§ Problem to solve: Repeat back the entries that follow, keeping every word as it is.

(Source data)
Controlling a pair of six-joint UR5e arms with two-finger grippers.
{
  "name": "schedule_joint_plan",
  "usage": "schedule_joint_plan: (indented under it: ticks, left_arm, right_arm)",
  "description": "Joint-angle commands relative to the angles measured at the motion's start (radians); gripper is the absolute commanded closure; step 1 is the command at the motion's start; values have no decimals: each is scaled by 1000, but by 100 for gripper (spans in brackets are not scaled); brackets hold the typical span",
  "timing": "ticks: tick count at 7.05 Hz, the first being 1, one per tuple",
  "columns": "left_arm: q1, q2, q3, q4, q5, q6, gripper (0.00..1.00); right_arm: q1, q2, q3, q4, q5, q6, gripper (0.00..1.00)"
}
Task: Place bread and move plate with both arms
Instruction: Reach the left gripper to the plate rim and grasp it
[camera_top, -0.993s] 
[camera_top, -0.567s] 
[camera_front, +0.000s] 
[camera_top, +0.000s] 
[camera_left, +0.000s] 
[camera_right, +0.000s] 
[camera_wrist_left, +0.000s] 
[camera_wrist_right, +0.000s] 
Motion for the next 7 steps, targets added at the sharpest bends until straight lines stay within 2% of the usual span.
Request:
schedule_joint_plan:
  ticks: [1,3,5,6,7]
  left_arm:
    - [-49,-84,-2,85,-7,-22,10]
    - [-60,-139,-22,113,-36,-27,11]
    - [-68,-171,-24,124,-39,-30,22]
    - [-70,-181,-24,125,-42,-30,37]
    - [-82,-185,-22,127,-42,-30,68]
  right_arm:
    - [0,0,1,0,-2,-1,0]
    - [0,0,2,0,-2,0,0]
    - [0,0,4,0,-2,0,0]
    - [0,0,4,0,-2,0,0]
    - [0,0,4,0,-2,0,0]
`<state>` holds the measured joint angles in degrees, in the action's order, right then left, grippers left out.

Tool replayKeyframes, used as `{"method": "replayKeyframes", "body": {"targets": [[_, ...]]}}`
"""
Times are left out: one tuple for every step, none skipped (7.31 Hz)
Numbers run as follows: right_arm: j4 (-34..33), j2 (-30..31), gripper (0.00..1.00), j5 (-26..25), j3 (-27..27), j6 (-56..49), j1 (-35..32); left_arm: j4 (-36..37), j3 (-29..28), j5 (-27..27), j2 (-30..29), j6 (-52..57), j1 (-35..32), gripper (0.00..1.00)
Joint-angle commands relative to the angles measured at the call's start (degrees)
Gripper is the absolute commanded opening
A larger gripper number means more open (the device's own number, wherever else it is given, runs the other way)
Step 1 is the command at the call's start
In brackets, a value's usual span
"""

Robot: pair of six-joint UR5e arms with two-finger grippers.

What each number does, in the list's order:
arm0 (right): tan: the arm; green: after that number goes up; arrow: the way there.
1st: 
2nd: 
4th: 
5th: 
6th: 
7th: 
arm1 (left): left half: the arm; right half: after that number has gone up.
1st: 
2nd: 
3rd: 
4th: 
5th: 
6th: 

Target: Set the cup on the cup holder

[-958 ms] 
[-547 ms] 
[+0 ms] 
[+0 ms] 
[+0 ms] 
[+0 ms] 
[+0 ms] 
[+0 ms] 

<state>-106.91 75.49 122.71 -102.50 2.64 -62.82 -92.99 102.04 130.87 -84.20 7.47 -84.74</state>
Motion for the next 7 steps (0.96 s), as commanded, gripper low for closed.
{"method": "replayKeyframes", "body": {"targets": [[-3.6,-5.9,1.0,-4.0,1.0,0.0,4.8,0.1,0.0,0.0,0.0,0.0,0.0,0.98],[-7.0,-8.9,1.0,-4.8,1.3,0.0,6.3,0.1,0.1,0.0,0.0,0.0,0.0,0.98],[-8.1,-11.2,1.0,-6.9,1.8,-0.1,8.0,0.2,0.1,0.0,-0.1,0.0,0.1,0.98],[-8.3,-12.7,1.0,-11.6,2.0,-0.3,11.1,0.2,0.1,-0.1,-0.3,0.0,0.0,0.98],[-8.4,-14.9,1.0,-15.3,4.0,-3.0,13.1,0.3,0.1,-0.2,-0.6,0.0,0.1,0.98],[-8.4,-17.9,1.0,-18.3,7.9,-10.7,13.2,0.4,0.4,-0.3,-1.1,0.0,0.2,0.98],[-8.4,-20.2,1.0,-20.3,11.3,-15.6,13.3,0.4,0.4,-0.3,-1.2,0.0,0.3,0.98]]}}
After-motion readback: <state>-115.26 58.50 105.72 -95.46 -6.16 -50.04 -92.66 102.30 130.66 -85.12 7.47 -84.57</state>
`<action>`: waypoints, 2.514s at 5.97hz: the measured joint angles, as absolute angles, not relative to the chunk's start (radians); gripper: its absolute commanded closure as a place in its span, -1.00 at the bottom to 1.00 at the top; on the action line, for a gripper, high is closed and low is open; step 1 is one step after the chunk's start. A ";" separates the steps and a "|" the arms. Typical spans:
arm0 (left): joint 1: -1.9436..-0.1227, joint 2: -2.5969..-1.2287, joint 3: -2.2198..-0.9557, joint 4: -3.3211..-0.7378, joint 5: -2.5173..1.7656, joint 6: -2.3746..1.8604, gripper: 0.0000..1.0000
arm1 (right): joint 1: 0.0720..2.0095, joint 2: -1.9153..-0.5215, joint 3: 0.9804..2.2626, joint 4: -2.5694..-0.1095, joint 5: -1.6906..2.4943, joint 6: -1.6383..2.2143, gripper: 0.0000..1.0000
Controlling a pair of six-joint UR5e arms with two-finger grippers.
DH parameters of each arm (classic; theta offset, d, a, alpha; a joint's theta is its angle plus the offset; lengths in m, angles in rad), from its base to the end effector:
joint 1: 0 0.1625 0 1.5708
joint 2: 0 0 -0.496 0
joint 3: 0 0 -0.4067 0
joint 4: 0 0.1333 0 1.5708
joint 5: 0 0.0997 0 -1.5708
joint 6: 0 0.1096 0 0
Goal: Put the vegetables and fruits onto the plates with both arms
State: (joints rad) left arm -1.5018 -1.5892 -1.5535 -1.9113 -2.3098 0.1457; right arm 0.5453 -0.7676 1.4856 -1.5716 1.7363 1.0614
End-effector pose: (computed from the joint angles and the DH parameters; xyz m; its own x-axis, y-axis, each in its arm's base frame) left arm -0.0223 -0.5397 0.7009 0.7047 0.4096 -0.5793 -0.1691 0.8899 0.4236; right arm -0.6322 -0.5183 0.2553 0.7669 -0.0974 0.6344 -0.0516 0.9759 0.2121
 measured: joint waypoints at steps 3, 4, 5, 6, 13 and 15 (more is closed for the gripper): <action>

§ Exercise output:
Controlling a pair of six-joint UR5e arms with two-finger grippers.
{
  "name": "schedule_joint_plan",
  "usage": "schedule_joint_plan: (indented under it: ticks, left_arm, right_arm)",
  "description": "Joint-angle commands relative to the angles measured at the motion's start (radians); gripper is the absolute commanded closure; step 1 is the command at the motion's start; values have no decimals: each is scaled by 1000, but by 100 for gripper (spans in brackets are not scaled); brackets hold the typical span",
  "timing": "ticks: tick count at 7.05 Hz, the first being 1, one per tuple",
  "columns": "left_arm: q1, q2, q3, q4, q5, q6, gripper (0.00..1.00); right_arm: q1, q2, q3, q4, q5, q6, gripper (0.00..1.00)"
}
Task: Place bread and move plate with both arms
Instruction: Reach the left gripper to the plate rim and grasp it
[camera_top, -0.993s] 
[camera_top, -0.567s] 
[camera_front, +0.000s] 
[camera_top, +0.000s] 
[camera_left, +0.000s] 
[camera_right, +0.000s] 
[camera_wrist_left, +0.000s] 
[camera_wrist_right, +0.000s] 
Motion for the next 7 steps, targets added at the sharpest bends until straight lines stay within 2% of the usual span.
Request:
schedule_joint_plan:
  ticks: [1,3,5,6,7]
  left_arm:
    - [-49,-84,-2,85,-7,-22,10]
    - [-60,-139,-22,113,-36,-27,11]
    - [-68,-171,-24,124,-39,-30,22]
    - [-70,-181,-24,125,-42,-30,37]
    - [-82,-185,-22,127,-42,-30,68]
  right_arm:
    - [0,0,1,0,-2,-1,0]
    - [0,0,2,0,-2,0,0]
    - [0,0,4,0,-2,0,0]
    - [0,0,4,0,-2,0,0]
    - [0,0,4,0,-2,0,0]
`<state>` holds the measured joint angles in degrees, in the action's order, right then left, grippers left out.

Tool replayKeyframes, used as `{"method": "replayKeyframes", "body": {"targets": [[_, ...]]}}`
"""
Times are left out: one tuple for every step, none skipped (7.31 Hz)
Numbers run as follows: right_arm: j4 (-34..33), j2 (-30..31), gripper (0.00..1.00), j5 (-26..25), j3 (-27..27), j6 (-56..49), j1 (-35..32); left_arm: j4 (-36..37), j3 (-29..28), j5 (-27..27), j2 (-30..29), j6 (-52..57), j1 (-35..32), gripper (0.00..1.00)
Joint-angle commands relative to the angles measured at the call's start (degrees)
Gripper is the absolute commanded opening
A larger gripper number means more open (the device's own number, wherever else it is given, runs the other way)
Step 1 is the command at the call's start
In brackets, a value's usual span
"""

Robot: pair of six-joint UR5e arms with two-finger grippers.

What each number does, in the list's order:
arm0 (right): tan: the arm; green: after that number goes up; arrow: the way there.
1st: 
2nd: 
4th: 
5th: 
6th: 
7th: 
arm1 (left): left half: the arm; right half: after that number has gone up.
1st: 
2nd: 
3rd: 
4th: 
5th: 
6th: 

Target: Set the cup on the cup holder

[-958 ms] 
[-547 ms] 
[+0 ms] 
[+0 ms] 
[+0 ms] 
[+0 ms] 
[+0 ms] 
[+0 ms] 

<state>-106.91 75.49 122.71 -102.50 2.64 -62.82 -92.99 102.04 130.87 -84.20 7.47 -84.74</state>
Motion for the next 7 steps (0.96 s), as commanded, gripper low for closed.
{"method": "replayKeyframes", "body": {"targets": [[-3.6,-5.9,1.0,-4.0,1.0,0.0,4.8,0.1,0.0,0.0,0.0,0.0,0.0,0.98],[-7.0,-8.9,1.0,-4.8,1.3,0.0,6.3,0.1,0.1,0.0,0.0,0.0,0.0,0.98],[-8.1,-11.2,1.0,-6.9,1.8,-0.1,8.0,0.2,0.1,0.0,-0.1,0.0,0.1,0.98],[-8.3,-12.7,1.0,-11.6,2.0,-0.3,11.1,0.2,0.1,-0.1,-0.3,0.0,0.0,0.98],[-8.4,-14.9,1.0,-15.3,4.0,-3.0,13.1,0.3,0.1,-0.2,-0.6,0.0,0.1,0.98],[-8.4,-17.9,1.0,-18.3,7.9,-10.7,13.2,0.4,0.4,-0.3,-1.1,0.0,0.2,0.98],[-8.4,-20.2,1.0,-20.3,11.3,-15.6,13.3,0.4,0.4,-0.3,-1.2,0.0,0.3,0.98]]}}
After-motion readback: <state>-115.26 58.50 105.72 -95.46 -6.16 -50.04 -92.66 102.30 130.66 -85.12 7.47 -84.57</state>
`<action>`: waypoints, 2.514s at 5.97hz: the measured joint angles, as absolute angles, not relative to the chunk's start (radians); gripper: its absolute commanded closure as a place in its span, -1.00 at the bottom to 1.00 at the top; on the action line, for a gripper, high is closed and low is open; step 1 is one step after the chunk's start. A ";" separates the steps and a "|" the arms. Typical spans:
arm0 (left): joint 1: -1.9436..-0.1227, joint 2: -2.5969..-1.2287, joint 3: -2.2198..-0.9557, joint 4: -3.3211..-0.7378, joint 5: -2.5173..1.7656, joint 6: -2.3746..1.8604, gripper: 0.0000..1.0000
arm1 (right): joint 1: 0.0720..2.0095, joint 2: -1.9153..-0.5215, joint 3: 0.9804..2.2626, joint 4: -2.5694..-0.1095, joint 5: -1.6906..2.4943, joint 6: -1.6383..2.2143, gripper: 0.0000..1.0000
Controlling a pair of six-joint UR5e arms with two-finger grippers.
DH parameters of each arm (classic; theta offset, d, a, alpha; a joint's theta is its angle plus the offset; lengths in m, angles in rad), from its base to the end effector:
joint 1: 0 0.1625 0 1.5708
joint 2: 0 0 -0.496 0
joint 3: 0 0 -0.4067 0
joint 4: 0 0.1333 0 1.5708
joint 5: 0 0.0997 0 -1.5708
joint 6: 0 0.1096 0 0
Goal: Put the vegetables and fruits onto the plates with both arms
State: (joints rad) left arm -1.5018 -1.5892 -1.5535 -1.9113 -2.3098 0.1457; right arm 0.5453 -0.7676 1.4856 -1.5716 1.7363 1.0614
End-effector pose: (computed from the joint angles and the DH parameters; xyz m; its own x-axis, y-axis, each in its arm's base frame) left arm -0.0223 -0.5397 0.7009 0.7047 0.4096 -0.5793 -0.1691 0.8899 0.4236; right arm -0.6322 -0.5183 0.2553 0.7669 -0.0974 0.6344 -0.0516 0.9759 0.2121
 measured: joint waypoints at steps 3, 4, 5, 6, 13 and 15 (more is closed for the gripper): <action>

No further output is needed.